Dear Evan Hansen Review
Everybody's secret is they have a secret side
Hey, you know what would make a great Sunday afternoon film? A drama about teen depression, anxiety and suicide, perhaps? Definitely. What say we take this dark and emotion drama and make it a musical? A musical, you say? Wouldn’t that kind of dilute the story you are trying to tell? Never, it’s a foot tapping, feel good musical and everyone will love it. But it’s about depression and suicide. Yes, with singing. But. What? Suicide. Singing!
It's an odd choice that’s for sure.
We’ve discussed film adaptation many times before: book to screen can be fraught with issues (unless it’s not), so too are stage plays, ask anyone about Eastwood’s Jersey Boys (2014) for example. And perhaps this is where the issues really fall; Dear Evan Hansen was a tremendously successful stage play, winning numerous awards and inspiring a book of the same name, itself hugely successful.

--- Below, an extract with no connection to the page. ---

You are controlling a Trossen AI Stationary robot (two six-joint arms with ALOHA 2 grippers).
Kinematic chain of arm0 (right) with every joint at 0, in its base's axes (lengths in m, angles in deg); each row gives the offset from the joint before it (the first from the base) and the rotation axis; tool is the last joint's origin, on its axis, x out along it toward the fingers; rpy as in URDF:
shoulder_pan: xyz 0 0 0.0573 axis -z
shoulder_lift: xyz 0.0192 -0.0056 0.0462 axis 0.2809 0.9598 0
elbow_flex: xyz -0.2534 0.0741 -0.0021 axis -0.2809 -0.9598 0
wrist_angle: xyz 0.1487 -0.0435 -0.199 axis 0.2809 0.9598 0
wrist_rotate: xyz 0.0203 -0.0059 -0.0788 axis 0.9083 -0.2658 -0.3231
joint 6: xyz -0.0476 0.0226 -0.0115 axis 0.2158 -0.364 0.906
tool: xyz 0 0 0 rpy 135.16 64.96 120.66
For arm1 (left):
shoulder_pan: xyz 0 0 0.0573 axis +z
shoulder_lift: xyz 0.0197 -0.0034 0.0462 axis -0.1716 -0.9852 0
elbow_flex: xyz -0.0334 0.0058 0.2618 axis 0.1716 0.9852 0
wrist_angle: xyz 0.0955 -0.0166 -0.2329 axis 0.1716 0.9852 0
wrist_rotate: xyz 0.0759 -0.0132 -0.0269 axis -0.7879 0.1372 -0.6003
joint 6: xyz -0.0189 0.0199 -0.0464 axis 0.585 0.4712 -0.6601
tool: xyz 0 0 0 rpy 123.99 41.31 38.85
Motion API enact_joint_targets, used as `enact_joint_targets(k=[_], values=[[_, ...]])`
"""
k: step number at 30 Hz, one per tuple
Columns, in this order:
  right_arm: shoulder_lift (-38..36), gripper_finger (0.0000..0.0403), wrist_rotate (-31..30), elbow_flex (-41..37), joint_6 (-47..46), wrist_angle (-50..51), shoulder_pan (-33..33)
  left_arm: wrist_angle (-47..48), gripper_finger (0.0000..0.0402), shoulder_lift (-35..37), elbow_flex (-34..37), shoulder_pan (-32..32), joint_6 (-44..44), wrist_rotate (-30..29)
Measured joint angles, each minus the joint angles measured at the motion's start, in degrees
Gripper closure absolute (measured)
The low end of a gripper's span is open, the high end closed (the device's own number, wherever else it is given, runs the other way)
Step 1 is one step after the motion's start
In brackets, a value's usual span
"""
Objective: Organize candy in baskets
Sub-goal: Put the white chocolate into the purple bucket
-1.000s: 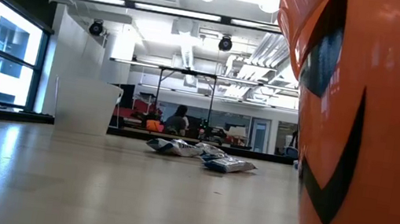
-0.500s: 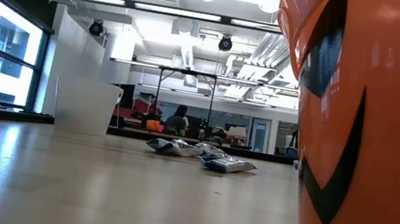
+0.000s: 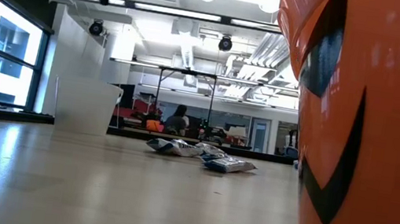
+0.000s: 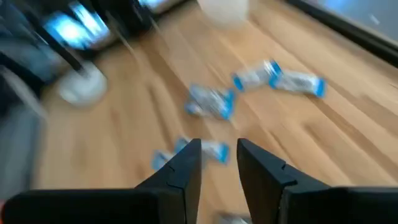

So, adapting it as a film seemed like a shoo-in, but, unfortunately, the end result is missing the impact, resonance and heart of its previous incarnations, despite the pedigree of collaborators who brought it to the screen.
The story itself is tragic and emotionally bonding, told with a straight narrative and, whilst pretty commonplace, it does work within the confines of its structure; an ‘outsider’ high school student makes a bad choice which leads to huge deception that comes crumbling down once the truth comes out; pretty standard stuff; but the characters all have issues that lend themselves to the forward narrative (in this regard it did feel a tad like Rent (2005), itself a weak adaptation of its own stage performance), and I get the feeling that if played straight would have made a decent, if predictable, TV movie. But the addition of the musical numbers seems to pull you out of the story, they don’t fit the filmic narrative, whilst in the play they are obvious and necessary. (Oh, a quick word about the songs themselves – they all sound the same, single voice start that builds to a huge crescendo then finishes in the same single voice; and once you hear that it becomes so annoying!) The structure is very ‘play-like’ as well, with a clear separation between the two acts (so easy to spot where the intermission was) and so loses out on the narrative in this regard too.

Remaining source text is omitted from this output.